#### Available data ####

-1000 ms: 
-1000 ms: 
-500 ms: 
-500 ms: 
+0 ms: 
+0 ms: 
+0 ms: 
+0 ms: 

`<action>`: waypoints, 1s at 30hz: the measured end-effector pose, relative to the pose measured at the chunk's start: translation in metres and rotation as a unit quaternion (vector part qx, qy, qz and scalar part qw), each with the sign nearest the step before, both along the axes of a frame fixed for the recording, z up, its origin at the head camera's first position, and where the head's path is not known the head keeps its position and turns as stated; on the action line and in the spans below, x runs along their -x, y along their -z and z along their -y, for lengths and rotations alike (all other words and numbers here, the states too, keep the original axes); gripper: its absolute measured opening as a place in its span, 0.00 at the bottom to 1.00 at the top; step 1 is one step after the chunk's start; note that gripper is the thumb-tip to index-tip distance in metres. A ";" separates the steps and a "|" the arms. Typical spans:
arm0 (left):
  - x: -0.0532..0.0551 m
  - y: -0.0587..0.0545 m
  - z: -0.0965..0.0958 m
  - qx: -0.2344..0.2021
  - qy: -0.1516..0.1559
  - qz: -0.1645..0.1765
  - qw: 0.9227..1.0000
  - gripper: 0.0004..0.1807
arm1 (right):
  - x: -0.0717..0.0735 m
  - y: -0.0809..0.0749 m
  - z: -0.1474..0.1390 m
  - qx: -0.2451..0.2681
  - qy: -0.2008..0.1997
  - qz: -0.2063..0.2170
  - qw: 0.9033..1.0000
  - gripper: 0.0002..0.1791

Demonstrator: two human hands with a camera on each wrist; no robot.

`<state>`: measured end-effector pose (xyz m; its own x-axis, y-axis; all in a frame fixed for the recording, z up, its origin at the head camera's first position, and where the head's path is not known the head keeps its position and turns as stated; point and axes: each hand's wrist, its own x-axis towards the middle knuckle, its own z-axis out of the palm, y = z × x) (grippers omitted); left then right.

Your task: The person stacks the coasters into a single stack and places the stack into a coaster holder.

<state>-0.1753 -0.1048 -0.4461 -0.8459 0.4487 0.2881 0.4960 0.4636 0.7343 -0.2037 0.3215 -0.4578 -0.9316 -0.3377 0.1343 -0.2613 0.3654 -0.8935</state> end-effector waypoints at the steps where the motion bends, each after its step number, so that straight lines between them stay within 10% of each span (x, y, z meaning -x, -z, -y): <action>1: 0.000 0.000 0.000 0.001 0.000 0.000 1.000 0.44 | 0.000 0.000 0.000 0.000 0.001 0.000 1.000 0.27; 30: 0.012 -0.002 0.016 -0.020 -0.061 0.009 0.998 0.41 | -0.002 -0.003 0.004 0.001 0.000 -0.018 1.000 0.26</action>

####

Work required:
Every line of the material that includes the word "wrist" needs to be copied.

Answer below:
Demonstrator: two human hands with a camera on each wrist; no robot.
`<state>`: measured end-effector pose (xyz m; its own x-axis, y-axis; all in a frame fixed for the recording, z up, its origin at the head camera's first position, and where the head's path is not known the head keeps its position and turns as stated; point and axes: each hand's wrist, its own x-axis towards the middle knuckle, its own z-axis out of the palm, y = z × x) (grippers omitted); left then right.

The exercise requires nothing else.